■ **The problem**
Omit every picture, and retype the lines that run from the beginning of the data below through the line containing "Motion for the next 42", inclusive.

■ **Records supplied**
*** Begin section ***

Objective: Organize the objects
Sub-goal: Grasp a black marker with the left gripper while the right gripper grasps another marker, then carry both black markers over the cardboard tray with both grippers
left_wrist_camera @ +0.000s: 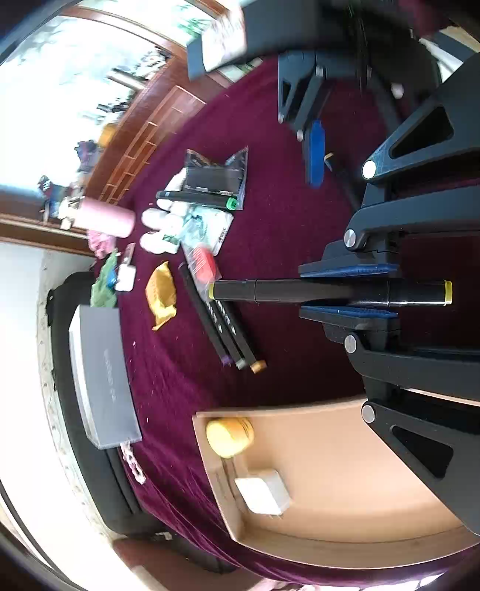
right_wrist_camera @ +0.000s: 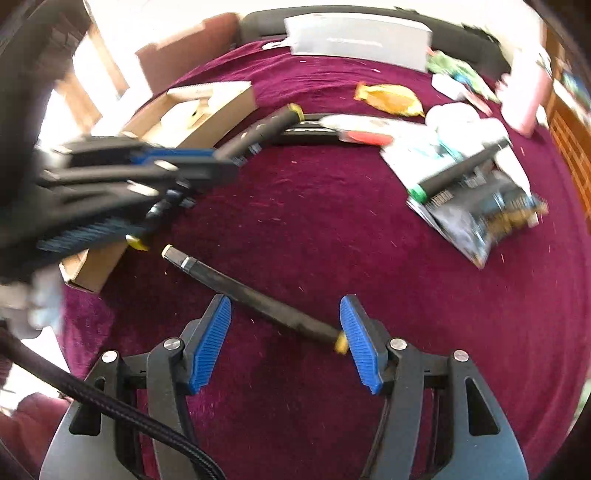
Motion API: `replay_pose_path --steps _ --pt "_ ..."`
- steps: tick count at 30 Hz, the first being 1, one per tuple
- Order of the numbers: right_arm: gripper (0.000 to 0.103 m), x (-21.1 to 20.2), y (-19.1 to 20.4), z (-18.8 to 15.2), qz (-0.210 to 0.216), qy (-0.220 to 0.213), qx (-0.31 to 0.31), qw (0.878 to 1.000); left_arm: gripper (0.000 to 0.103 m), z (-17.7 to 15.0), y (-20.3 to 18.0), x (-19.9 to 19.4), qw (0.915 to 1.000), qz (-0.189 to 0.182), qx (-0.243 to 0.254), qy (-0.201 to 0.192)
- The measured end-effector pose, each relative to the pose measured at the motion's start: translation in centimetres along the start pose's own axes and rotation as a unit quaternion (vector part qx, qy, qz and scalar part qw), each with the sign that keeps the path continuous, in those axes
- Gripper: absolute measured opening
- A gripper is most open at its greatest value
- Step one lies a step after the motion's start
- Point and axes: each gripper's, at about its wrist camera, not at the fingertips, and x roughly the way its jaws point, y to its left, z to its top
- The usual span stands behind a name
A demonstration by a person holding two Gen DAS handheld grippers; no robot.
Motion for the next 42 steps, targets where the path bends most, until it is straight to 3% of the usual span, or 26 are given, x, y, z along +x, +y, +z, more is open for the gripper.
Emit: replay_pose_path --steps 10,12,18,21,31,42 --pt "0.057 1.8 4.0 0.4 -0.032 0.026 -0.113 0.993 0.011 -2.4 2.6 -1.5 0.9976 -0.033 -0.06 -0.015" --pt "0.042 2.0 4.0 0.7 -0.012 0.038 -0.102 0.994 0.011 -2.7 2.8 -1.3 0.997 -0.034 -0.068 -0.014" --pt "0.023 1.8 4.5 0.5 -0.019 0.055 -0.07 0.996 0.011 -3.8 3.5 -1.9 0.9953 -0.036 -0.088 -0.017" --pt "0.013 0.9 4.1 0.1 0.007 0.059 -0.031 0.998 0.011 -4.3 4.0 -2.4 0.9942 -0.035 -0.099 -0.023" --pt "0.013 -3.7 1.1 -1.4 0.077 -0.007 0.089 0.993 0.012 -5.8 5.7 -4.1 0.9902 -0.036 -0.128 -0.041" --pt "0.013 -7.7 3.4 1.8 0.093 -0.103 0.094 0.986 0.012 -6.7 8.0 -7.2 0.9858 -0.01 -0.148 -0.08"
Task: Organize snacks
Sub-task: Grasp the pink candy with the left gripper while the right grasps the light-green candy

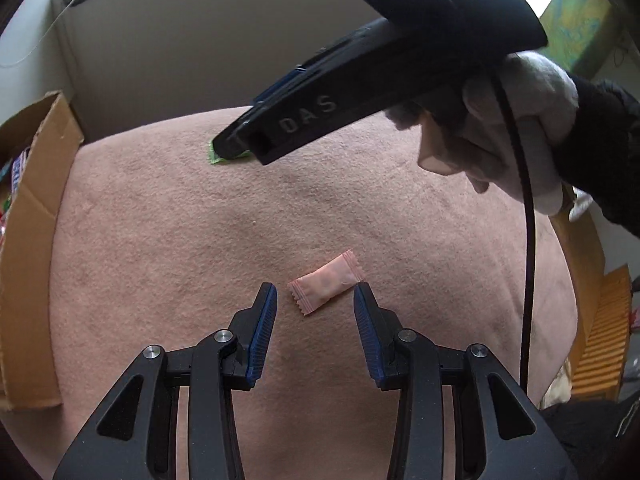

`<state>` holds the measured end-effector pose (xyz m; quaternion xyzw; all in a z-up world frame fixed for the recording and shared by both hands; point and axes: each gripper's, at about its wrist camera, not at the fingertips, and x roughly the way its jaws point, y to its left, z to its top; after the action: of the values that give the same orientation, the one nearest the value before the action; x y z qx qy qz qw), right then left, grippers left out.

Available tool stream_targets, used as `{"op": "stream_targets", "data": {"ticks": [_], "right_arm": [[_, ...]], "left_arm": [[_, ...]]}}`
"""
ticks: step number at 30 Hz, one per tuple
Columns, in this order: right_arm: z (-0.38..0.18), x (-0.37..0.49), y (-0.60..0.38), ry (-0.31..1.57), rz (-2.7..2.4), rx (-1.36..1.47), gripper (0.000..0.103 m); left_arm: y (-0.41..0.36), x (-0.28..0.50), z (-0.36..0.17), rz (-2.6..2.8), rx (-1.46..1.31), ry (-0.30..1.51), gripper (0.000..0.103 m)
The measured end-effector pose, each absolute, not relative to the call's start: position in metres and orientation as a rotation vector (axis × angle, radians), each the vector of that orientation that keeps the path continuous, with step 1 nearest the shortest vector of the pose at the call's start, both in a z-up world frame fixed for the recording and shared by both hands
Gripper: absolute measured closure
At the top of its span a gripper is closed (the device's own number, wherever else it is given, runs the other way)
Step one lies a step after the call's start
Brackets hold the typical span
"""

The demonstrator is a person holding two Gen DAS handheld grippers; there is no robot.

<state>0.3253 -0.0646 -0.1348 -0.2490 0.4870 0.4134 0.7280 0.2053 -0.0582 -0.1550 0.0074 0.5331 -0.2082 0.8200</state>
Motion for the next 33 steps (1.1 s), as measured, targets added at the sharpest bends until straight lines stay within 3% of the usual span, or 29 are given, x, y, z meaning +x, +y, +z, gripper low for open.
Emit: {"op": "stream_targets", "data": {"ticks": [14, 18, 23, 33], "right_arm": [[-0.151, 0.335, -0.071, 1.107, 0.925, -0.525, 0.05], [-0.152, 0.334, -0.067, 1.1, 0.924, -0.526, 0.054], [-0.152, 0.333, -0.065, 1.098, 0.916, -0.547, 0.068], [-0.153, 0.326, -0.064, 1.085, 0.889, -0.575, 0.074]], "left_arm": [[-0.117, 0.22, -0.171, -0.612, 0.328, 1.084, 0.065], [-0.111, 0.217, -0.169, -0.566, 0.284, 1.079, 0.085], [-0.093, 0.21, -0.167, -0.528, 0.192, 1.084, 0.086], [-0.055, 0.21, -0.166, -0.462, 0.065, 1.092, 0.086]]}}
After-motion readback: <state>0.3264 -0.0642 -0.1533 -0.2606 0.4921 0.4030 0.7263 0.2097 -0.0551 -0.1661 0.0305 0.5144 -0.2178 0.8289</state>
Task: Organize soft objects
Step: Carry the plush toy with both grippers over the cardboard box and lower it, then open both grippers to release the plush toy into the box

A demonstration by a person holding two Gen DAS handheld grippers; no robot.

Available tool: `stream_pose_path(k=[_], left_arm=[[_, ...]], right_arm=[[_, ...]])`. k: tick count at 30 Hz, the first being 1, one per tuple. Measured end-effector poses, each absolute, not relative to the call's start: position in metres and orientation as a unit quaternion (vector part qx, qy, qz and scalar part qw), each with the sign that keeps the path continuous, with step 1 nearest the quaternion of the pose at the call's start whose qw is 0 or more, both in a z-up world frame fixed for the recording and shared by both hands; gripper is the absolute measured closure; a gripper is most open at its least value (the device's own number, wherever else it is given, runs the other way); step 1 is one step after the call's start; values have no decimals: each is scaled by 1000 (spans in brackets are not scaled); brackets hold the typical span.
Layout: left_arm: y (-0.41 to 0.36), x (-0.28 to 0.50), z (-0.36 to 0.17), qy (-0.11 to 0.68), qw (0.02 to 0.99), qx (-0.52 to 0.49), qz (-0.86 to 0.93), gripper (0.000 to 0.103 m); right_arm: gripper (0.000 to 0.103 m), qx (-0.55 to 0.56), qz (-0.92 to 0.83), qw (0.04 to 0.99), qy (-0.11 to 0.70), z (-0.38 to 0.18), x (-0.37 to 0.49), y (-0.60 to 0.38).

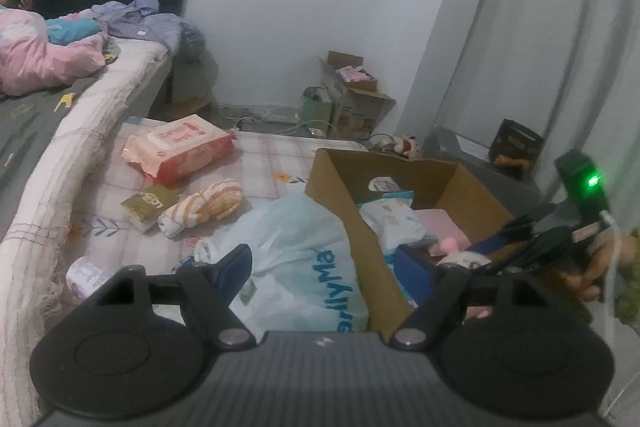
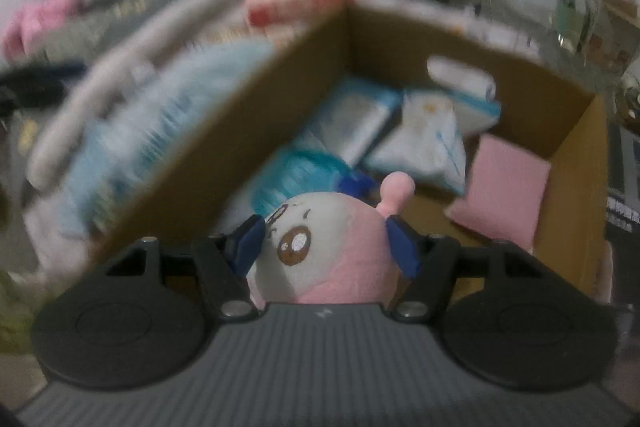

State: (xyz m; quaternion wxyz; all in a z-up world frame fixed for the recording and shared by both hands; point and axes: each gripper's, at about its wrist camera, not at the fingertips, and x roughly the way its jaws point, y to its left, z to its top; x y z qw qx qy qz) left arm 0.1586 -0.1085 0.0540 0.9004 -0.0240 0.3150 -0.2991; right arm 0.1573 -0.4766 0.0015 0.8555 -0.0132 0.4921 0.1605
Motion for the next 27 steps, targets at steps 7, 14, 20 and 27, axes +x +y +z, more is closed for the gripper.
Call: stream_pose_path(k=[7, 14, 20, 27], left_arm=[[-106, 165, 51, 321, 901, -23, -292, 24], [-99, 167, 48, 325, 900, -26, -289, 24], [-85, 164, 50, 319, 904, -31, -284, 24], [-60, 154, 49, 319, 907, -36, -271, 23]], right_arm=[[32, -35, 157, 864, 477, -3, 193, -487], [25, -39, 102, 865, 490, -24, 202, -496], [25, -5, 69, 884, 462, -13, 191, -502], [23, 88, 28, 866, 492, -23, 189, -518]])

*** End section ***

■ **Solution**
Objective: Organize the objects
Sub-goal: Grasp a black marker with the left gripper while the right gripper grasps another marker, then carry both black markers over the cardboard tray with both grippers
left_wrist_camera @ +0.000s: 
right_wrist_camera @ +0.000s: 
Motion API: `replay_pose_path --steps _ --pt "_ ..."`
- steps: tick count at 30 Hz, the first being 1, one per tuple
- Order of the numbers: right_arm: gripper (0.000 to 0.103 m), x (-21.1 to 20.2), y (-19.1 to 20.4), z (-18.8 to 15.2), qz (-0.210 to 0.216), qy (-0.220 to 0.213), qx (-0.31 to 0.31), qw (0.878 to 1.000); left_arm: gripper (0.000 to 0.103 m), z (-17.7 to 15.0), y (-20.3 to 18.0), x (-19.9 to 19.4), qw (0.915 to 1.000), qz (-0.189 to 0.182), qx (-0.243 to 0.254), qy (-0.201 to 0.192)
- The measured end-effector pose, each relative to the pose measured at the motion's start: translation in centimetres along the start pose's own axes and rotation as a unit quaternion (vector part qx, qy, qz and scalar part qw), each with the sign that keeps the path continuous, in those axes
- Gripper: absolute measured opening
- A gripper is most open at its greatest value
- Step one lies a step after the motion's start
- Point and axes: each gripper's, at about its wrist camera, not at the fingertips, and x roughly the way its jaws point, y to its left, z to its top
- The usual span stands behind a name
A demonstration by a person holding two Gen DAS handheld grippers; no robot.
Motion for the next 42 steps, targets where the path bends most, until it is straight to 3% of the usual span, or 26 are given, x, y, z along +x, +y, +z, more is open for the gripper.

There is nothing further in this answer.